Alla Consulta la parola definitiva sul lavoro a termine

Pubblicato il 14 febbraio 2011 La Corte Costituzionale è stata più volte chiamata in causa per decidere sulla costituzionalità dell’articolo 32, commi 5 e 6 del Collegato lavoro, che ha introdotto un'indennità forfettaria "omnicomprensiva", da 2,5 a 12 mensilità di retribuzione, in caso di termine illegittimamente apposto al contratto di lavoro subordinato.

In particolare, la legge n. 183/2010 vuole fissare norme che valgono anche per i giudizi pendenti alla data di entrata in vigore della stessa (24.11.2010), che prevedano il risarcimento del lavoratore nel caso in cui, a seguito della violazione delle disposizioni relative al contratto di lavoro a tempo determinato, sia prevista la sua trasformazione in contratto a tempo indeterminato. In tali circostanze, è disposto l’obbligo per il datore di lavoro di risarcire il lavoratore con una indennità onnicomprensiva da 2,5 a 12 mensilità, ridotta alla metà nel caso di contratti collettivi che prevedano l’assunzione, anche a tempo indeterminato, di lavoratori già occupati a termine nell’ambito di specifiche graduatorie.

Scopo del legge n. 183/2010 è quello di unificare il criterio di liquidazione del danno, al fine di arginare il fenomeno delle conversioni eccessive, con conseguenti esborsi di misura non prevedibile per i datori di lavoro.

Contro questa posizione è intervenuta più volte la Corte di Cassazione. Da ultimo, con l’ordinanza della Sezione Lavoro del 28 gennaio scorso, con cui i giudici di merito hanno eccepito la legittimità costituzionale dei commi 5 e 6 del richiamato articolo 32 del Collegato Lavoro, per contrasto con gli articoli 3, 4, 24, 111 e 117 della Costituzione italiana.

In attesa che la Consulta si esprima sulla legittimità della norma e definisca una volta per tutte il tetto dell’indennità, si sta profilando una duplice strada per le cause già in corso.
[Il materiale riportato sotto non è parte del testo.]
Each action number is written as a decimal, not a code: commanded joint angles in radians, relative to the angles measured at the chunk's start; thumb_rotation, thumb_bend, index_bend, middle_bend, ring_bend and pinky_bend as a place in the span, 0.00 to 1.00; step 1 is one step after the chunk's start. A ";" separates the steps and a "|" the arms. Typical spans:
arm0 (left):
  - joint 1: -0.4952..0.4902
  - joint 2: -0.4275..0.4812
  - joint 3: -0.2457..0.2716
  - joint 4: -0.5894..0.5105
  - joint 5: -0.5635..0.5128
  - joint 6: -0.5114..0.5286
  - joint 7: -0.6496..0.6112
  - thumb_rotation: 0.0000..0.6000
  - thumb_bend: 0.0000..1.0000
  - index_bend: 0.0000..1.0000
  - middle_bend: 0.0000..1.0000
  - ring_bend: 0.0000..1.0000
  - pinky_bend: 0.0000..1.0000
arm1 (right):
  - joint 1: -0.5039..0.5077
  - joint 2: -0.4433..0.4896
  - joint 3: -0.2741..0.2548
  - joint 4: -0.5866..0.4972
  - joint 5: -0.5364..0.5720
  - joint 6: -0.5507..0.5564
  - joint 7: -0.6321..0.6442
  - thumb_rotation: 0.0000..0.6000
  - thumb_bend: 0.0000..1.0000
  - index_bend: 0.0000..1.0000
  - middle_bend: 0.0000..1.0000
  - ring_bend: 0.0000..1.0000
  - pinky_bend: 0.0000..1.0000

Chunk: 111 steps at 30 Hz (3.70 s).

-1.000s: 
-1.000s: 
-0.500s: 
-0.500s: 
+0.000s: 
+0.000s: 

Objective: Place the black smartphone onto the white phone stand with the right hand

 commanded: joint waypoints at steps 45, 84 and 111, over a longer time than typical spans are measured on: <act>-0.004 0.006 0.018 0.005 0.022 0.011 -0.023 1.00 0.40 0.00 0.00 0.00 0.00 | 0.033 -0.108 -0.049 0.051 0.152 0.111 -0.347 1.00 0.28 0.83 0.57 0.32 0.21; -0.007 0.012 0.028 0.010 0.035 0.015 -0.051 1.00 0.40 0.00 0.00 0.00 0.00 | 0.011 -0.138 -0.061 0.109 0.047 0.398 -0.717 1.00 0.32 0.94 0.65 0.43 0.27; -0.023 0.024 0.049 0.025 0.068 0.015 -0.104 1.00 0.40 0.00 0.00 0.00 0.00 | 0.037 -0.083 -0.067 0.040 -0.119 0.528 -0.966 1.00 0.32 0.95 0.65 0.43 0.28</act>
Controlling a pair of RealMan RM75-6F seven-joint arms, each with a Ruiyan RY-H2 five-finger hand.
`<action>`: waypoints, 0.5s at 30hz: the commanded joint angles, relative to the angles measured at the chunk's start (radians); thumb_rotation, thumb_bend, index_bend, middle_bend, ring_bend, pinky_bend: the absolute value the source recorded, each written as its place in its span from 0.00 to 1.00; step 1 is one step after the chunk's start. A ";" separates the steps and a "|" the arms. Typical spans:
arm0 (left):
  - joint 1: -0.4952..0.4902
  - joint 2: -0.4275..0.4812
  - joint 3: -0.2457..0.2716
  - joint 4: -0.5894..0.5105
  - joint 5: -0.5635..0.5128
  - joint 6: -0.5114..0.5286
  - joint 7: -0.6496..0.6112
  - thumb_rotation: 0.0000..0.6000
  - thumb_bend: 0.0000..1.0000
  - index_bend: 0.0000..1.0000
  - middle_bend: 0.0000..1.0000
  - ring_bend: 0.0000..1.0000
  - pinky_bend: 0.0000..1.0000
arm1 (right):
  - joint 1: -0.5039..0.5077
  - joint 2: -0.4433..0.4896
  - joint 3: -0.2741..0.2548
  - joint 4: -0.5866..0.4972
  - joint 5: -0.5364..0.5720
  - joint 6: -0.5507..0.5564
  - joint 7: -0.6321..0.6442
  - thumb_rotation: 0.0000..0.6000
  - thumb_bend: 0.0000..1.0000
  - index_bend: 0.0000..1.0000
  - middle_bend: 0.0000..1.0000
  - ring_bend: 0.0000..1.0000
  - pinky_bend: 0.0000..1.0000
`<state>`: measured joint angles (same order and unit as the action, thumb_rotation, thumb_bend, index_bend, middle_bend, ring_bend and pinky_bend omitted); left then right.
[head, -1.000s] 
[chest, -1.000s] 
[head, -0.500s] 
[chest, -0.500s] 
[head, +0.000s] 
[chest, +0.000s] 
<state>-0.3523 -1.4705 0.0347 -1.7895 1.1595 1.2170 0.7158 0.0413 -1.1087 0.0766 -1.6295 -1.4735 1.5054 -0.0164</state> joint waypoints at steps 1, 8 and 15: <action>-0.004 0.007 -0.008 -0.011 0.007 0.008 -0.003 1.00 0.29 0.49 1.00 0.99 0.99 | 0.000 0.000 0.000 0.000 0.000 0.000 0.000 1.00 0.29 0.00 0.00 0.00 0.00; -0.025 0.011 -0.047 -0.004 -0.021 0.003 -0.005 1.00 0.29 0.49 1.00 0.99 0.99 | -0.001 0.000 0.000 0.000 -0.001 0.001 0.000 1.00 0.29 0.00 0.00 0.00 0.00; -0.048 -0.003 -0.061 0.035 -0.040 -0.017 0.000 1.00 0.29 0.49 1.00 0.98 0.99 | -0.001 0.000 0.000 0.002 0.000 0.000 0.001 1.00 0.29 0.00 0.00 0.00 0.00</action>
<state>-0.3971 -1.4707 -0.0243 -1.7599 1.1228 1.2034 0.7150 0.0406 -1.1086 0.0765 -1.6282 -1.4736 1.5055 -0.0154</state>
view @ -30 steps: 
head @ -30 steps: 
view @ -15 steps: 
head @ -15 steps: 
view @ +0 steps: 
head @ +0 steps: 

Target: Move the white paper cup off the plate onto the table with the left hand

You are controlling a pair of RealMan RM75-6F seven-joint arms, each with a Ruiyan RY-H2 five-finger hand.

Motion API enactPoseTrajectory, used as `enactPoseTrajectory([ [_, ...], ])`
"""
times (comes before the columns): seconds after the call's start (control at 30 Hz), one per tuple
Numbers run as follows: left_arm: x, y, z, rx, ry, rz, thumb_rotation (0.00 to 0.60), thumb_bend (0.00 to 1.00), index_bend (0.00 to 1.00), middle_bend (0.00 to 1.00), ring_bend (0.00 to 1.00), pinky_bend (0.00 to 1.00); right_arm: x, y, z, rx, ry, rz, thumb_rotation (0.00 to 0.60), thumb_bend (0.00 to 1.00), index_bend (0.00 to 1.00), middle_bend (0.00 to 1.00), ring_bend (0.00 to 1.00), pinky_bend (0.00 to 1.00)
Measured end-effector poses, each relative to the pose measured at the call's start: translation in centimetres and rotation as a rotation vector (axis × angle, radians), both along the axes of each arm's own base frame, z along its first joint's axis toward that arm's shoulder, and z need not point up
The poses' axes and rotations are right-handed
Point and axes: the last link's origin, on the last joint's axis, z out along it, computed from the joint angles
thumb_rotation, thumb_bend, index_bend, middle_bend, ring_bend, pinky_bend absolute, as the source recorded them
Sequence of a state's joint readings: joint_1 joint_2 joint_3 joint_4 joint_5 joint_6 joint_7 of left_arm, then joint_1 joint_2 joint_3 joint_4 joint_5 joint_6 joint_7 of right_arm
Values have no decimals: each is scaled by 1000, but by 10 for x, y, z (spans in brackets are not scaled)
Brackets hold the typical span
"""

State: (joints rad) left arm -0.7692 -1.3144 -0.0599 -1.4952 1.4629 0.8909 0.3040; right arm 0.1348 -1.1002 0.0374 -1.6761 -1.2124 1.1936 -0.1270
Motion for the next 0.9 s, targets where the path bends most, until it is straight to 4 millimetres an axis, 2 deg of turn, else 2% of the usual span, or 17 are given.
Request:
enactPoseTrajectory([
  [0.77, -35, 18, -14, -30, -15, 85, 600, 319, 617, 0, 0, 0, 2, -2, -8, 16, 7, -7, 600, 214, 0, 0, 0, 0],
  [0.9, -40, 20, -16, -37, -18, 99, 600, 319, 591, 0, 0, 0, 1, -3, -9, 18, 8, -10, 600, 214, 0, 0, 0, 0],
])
Oltre alla sospensione delle cause pendenti in attesa di un chiarimento ufficiale, in virtù del fatto che l’applicabilità della norma potrebbe portare a conseguenze molto differenti tra loro, l’altra via praticabile sembra quella della conciliazione tra le parti. Si ipotizza, infatti, che sia in sede stragiudiziale che giudiziale, una soluzione possa essere quella dell’immediata assunzione del lavoratore da parte del datore di lavoro, per evitare di incorrere nel rischio del risarcimento del danno.

Viceversa, in assenza di un accordo conciliativo con la controparte, i datori di lavoro - soprattutto se coinvolti in numerosi contenziosi - si apprestano a predisporre in bilancio i dovuti accantonamenti per far fronte ai risarcimenti da effettuare nel caso in cui i commi 5 e 6 dell’articolo 32 dovessero essere dichiarati incostituzionali. In questo caso, infatti, i risarcimenti a carico dei datori di lavoro potrebbero superare di molto le 12 mensilità massime attualmente previste.